Indian social worker and clothing exporter

Prem Bery, also spelled Prem Berry, was an Indian social worker and director of exports of ready-to-wear clothes at the Central Cottage Industries Emporium (CCIE), in Janpath, New Delhi, India. She co-founded the 'Refugee Handicrafts', with Fori Nehru, Achamma Mathai and Kitty Shiva Rao in 1947, and took up the post of its honorary secretary in 1949, three years before it merged with the CCIE. In her role as director, in 1953 she was sent to London to manage an Indian handicrafts exhibition during the Coronation of Elizabeth II. Back in India she was typically responsible for hosting state visitors.

==Biography==
Prem Bery was from Lahore and evacuated the city in 1947. Bery's husband was the Government's dental advisor, Narendra Nath Bery. They had three children.

Bery was noted to be part of Delhi's social elite who contributed to preserving India's handicrafts. In 1947 Bery co-founded Refugee Handicrafts in Delhi with Fori Nehru, Achamma Mathai and Kitty Shiva Rao. The aim was to utilize the skills of refugee women in order to increase their family incomes. The three housewives turned social reformers provided materials for the women to sew, knit, embroider, cut and perform other needlework. They then collected the completed products and sold them from door-to-door. In 1949 Bery became the organisation's honorary secretary.

The business expanded and Inderbhai Haksar offered his shop 'Patel Brothers' in Connaught Place for the sale of the refugee merchandise. The business then moved to a building on Barakhamba Road, and later came under the Indian Cooperative Union (ICU) and relocated to the old American barracks at Janpath, where it was absorbed into the Central Cottage Industries Emporium, then being run by Kamaladevi Chattopadhyay. There, in March 1952, Bery was appointed director of exports of ready-to-wear clothes, and remained there for several years.
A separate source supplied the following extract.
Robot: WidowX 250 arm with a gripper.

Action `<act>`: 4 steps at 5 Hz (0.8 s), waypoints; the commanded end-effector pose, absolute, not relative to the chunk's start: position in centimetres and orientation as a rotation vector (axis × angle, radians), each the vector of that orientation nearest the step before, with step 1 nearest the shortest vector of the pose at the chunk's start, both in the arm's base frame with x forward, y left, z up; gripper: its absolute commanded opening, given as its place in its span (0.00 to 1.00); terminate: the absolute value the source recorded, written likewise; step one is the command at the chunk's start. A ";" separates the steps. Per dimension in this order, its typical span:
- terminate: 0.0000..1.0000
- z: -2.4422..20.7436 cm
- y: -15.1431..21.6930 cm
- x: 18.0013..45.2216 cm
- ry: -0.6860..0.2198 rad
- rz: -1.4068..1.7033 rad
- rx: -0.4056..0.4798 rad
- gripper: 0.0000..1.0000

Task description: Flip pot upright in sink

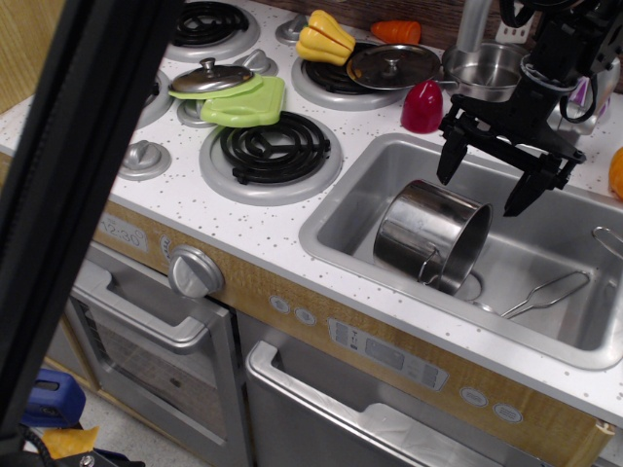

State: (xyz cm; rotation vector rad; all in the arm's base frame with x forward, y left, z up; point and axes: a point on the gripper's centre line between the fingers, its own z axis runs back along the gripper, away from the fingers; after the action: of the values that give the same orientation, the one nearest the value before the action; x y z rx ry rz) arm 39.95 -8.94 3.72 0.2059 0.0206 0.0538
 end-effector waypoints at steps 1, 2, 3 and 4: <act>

She also became a board member on the All India Handicrafts Board. In her role as director, the following year she was sent to London to manage an Indian handicrafts exhibition during the Coronation of Elizabeth II. Back in India she was typically responsible for the training of staff and hosting state visitors. In 1962 Bery took First Lady Jacqueline Kennedy on a tour of the CCIE during Kennedy's goodwill tour of India.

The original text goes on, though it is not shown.